(no title)
robrenaud | 2 months ago
Low level, automated theorem providing is going to fall way quicker than most expected, like AlphaGo, precisely because an MCTS++ search over lean proofs is scalable/amendable to self play/relevant to a significant chunk of professional math.
Legit, I almost wish the US and China would sign a Formal Mathematics Profileration Treaty, as a sign of good will between very powerful parties who have much to gain from each other. When your theorem prover is sufficiently better than most Fields medalists alive, you share your arch/algorithms/process with the world. So Mathematics stays in the shared realm of human culture, and it doesn't just happen to belong to DeepMind, OpenAI, or Deepseek.
baq|2 months ago
The workflow I'm envisioning here is the plan document we're all making nowadays isn't being translated directly into code, but into a TLA+/Alloy/... model as executable docs and only then lowered into the code space while conformance is continuously monitored (which is where the toil makes it not worth it most of the time without LLMs). The AI literature search for similar problems and solutions is also obviously helpful during all phases of the sweng process.
robot-wrangler|2 months ago
I'm sure we've agreed on this before, but I agree again ;) There are dozens of us at least, dozens! There's also a recent uptick in posts with related ideas, for example this hit the front-page briefly ( https://news.ycombinator.com/item?id=46251667 ).

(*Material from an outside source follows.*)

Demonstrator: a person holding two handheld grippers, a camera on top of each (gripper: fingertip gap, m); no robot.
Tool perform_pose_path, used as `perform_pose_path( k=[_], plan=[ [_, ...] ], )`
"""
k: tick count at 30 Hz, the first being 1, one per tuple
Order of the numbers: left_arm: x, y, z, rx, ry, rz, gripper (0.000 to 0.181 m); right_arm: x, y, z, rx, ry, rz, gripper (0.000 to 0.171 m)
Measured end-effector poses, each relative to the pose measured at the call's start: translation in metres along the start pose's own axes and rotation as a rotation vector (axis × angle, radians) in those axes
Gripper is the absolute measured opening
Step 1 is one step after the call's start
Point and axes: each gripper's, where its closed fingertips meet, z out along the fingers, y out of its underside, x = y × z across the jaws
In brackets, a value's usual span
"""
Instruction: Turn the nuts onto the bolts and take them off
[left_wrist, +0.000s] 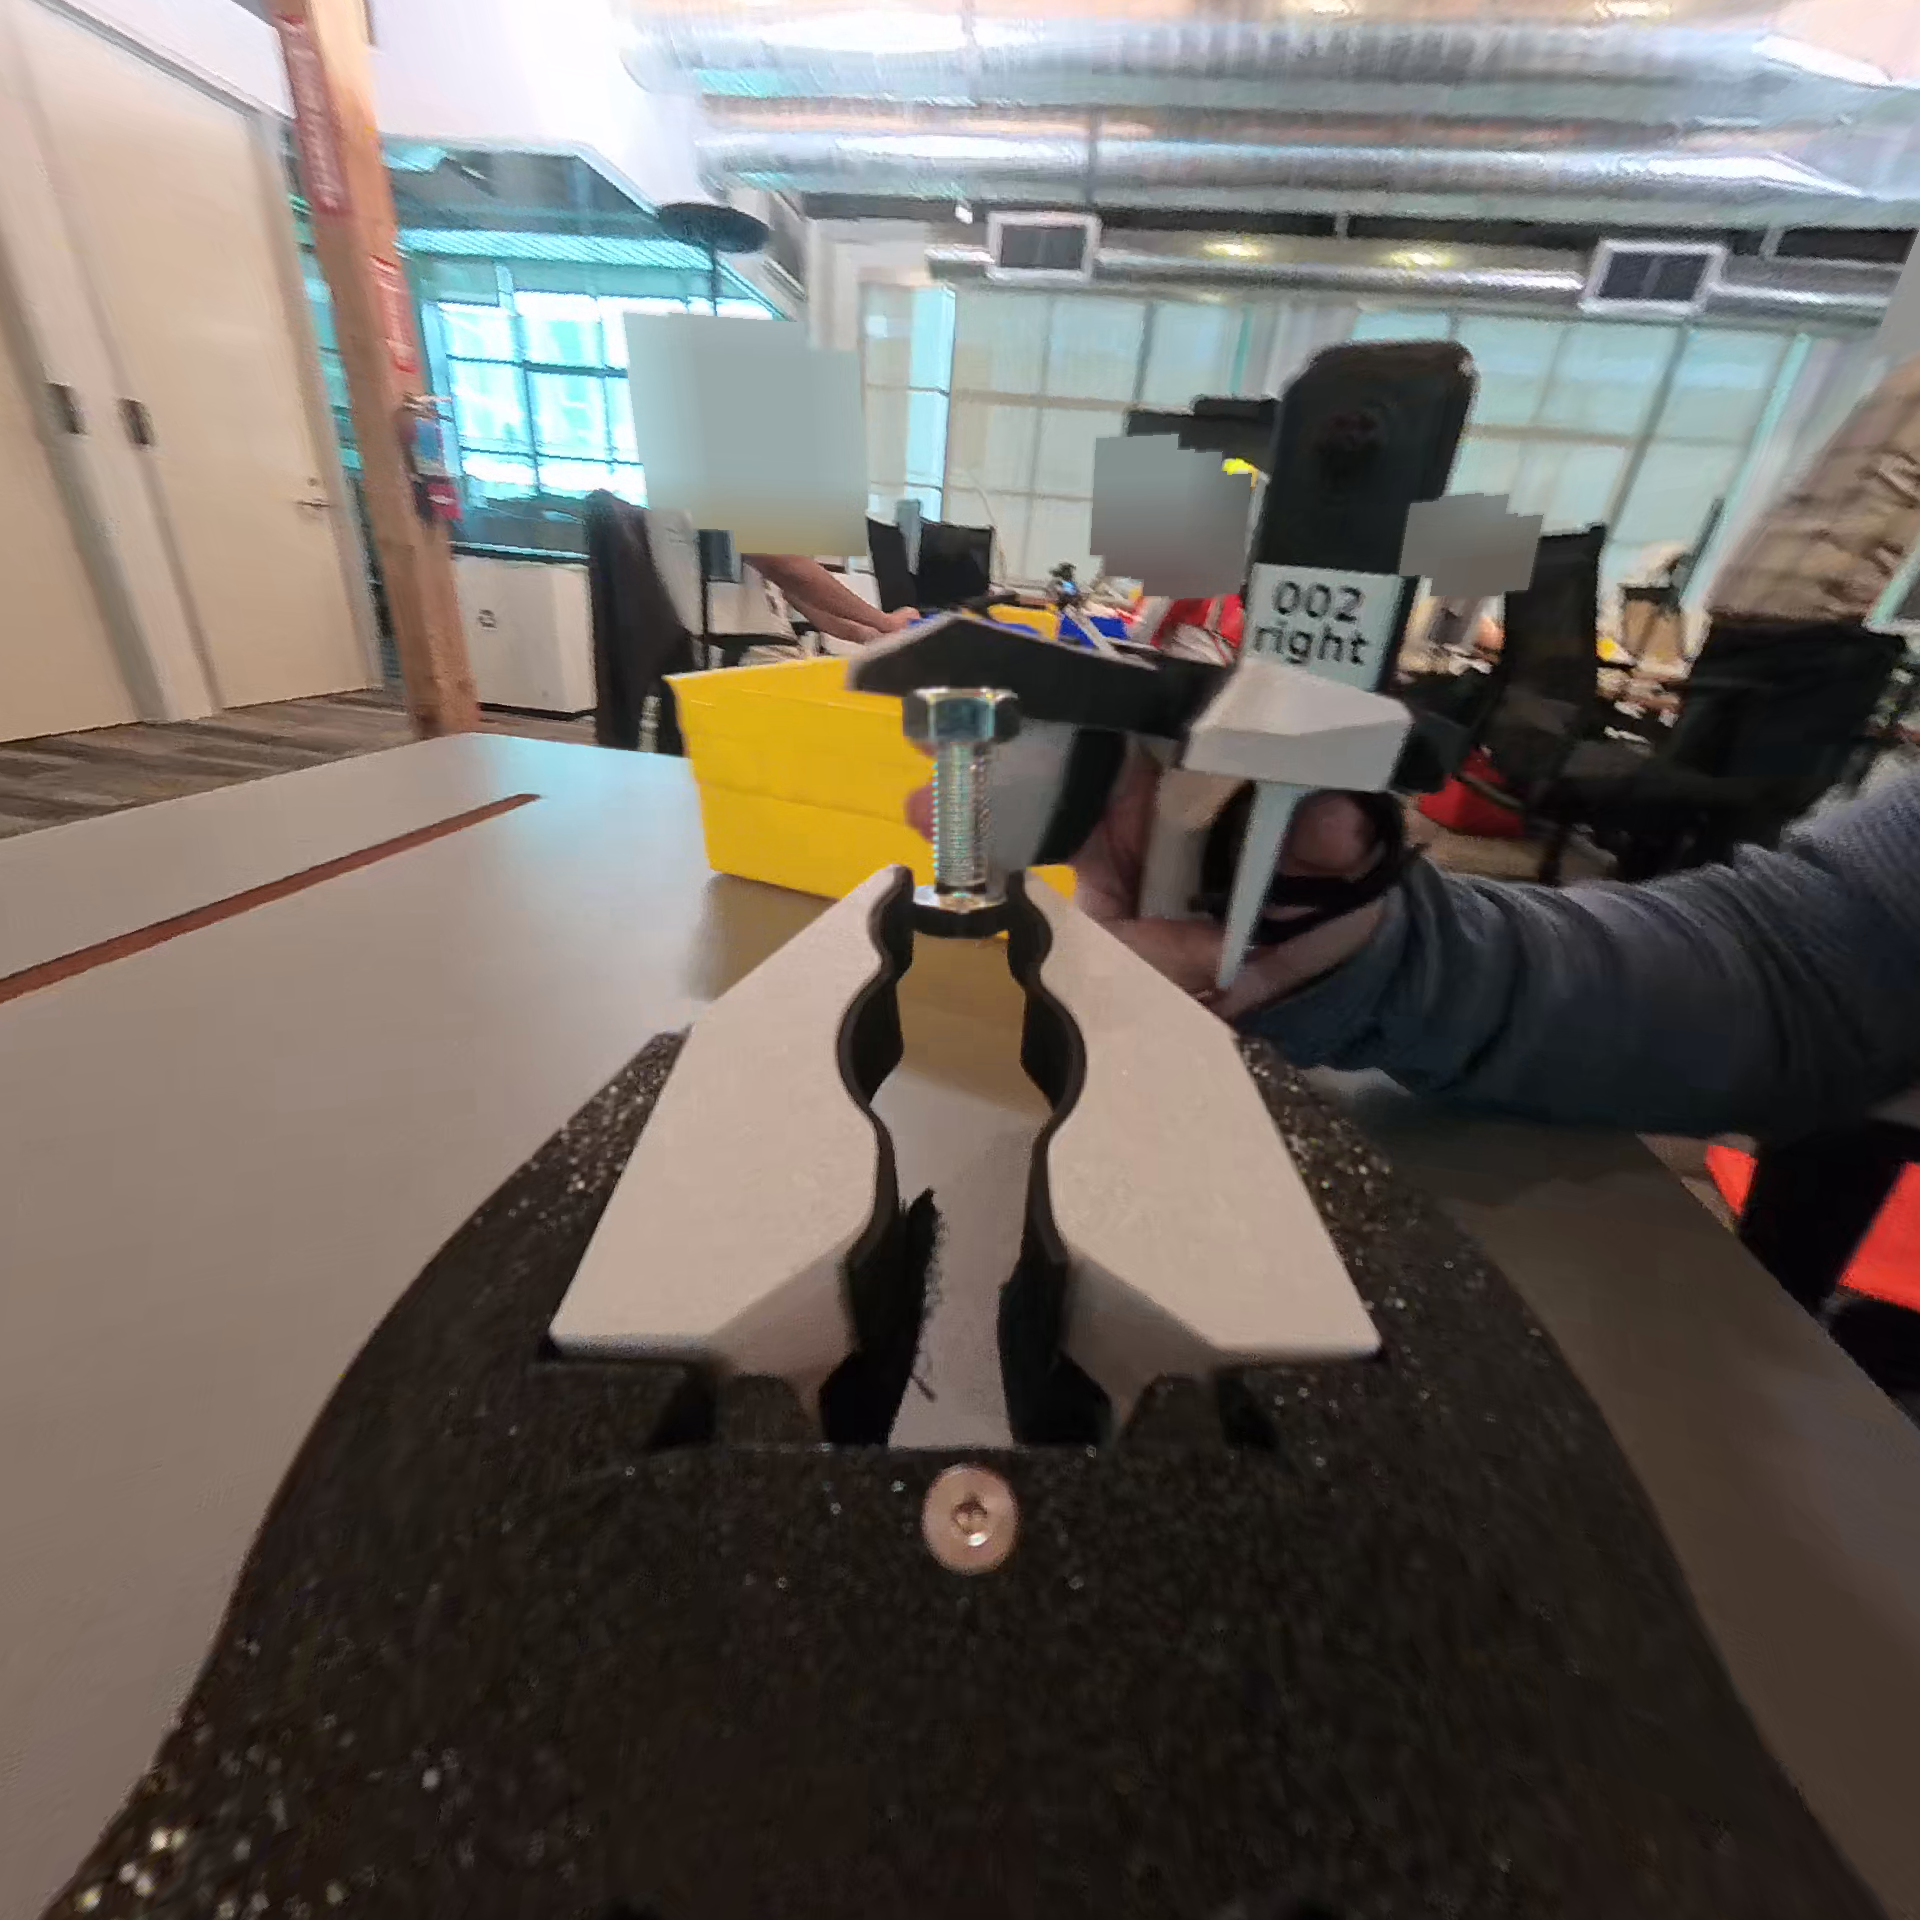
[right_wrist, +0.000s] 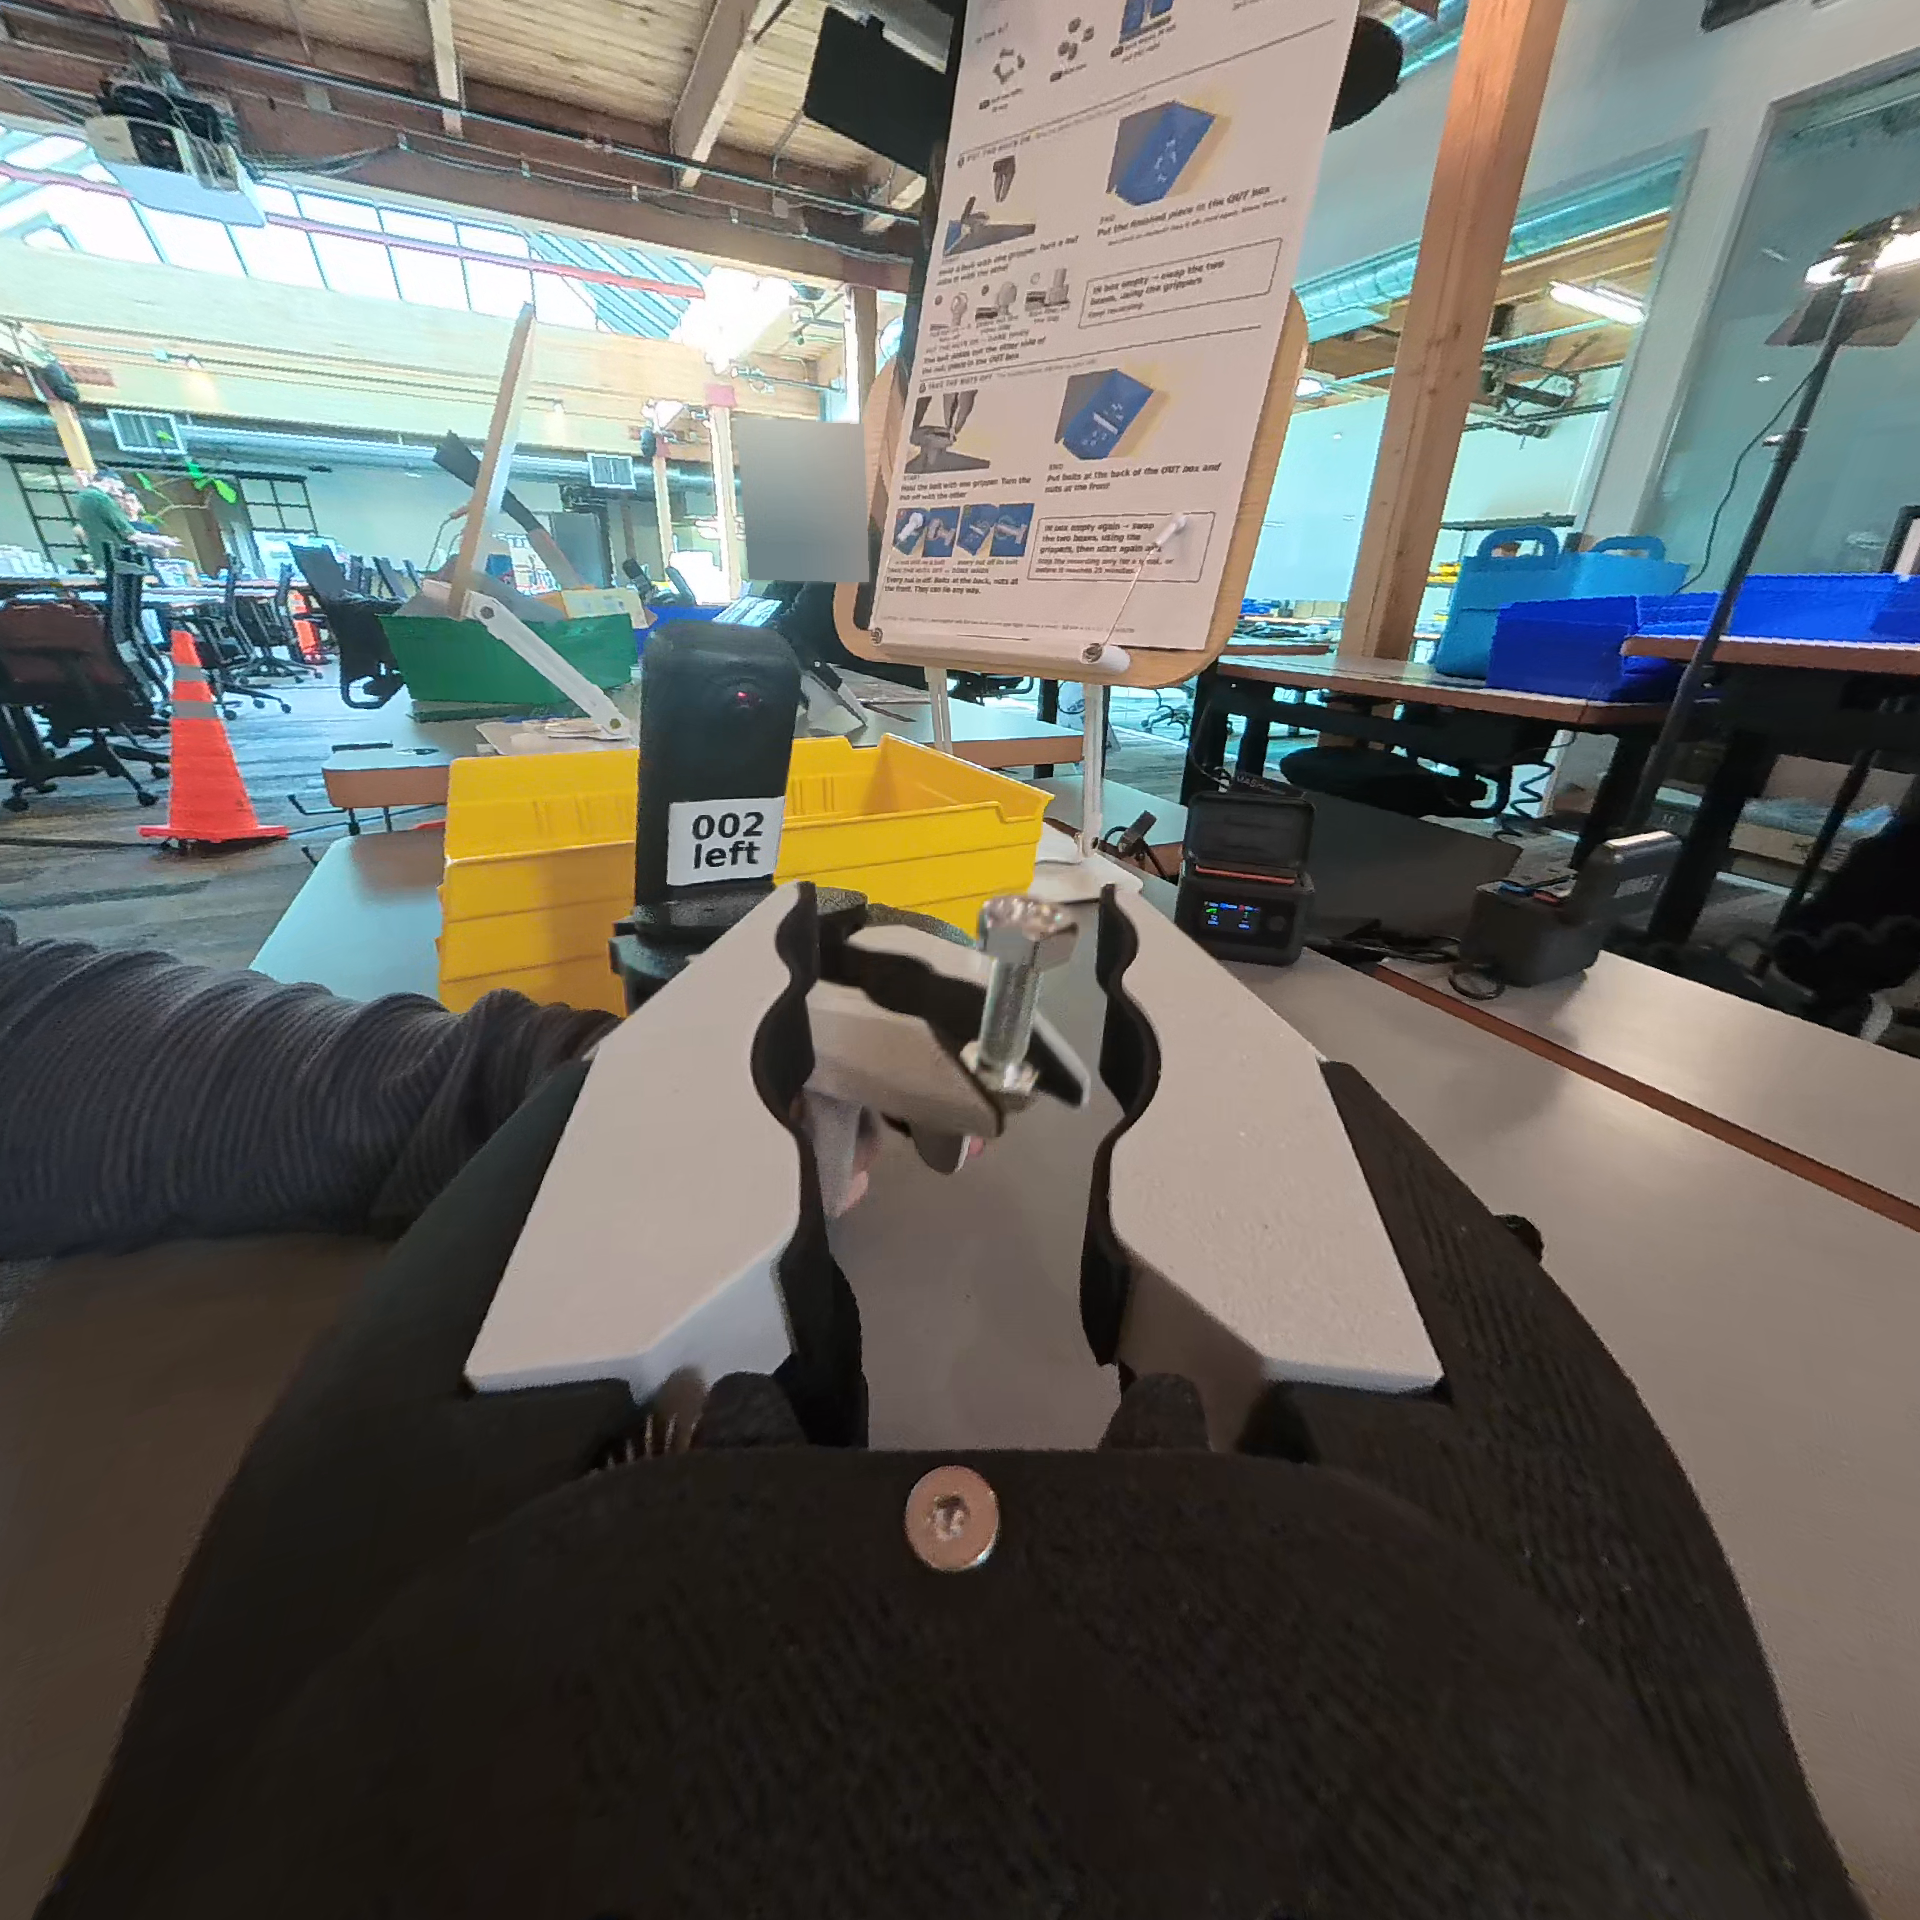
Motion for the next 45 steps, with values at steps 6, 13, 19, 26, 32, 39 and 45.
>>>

I was tempted to start with alloy/tla for my own experiments along these lines due to their popularity, but since the available training data is so minimal for everything in the space.. I went with something more obscure (MCMAS) just for access to "agents" as primitives in the model-checker.
gaigalas|2 months ago
I'm curious if there is a scenario in which a large automated proof is achieved but there would be no practical means of getting any understanding of what it means.
I'm an engineer. Think like this: a large complex program that compiles but you don't understand what it does or how to use it. Is such a thing possible?
JulianWasTaken|2 months ago
That's true though of Lean code written by a human mathematician.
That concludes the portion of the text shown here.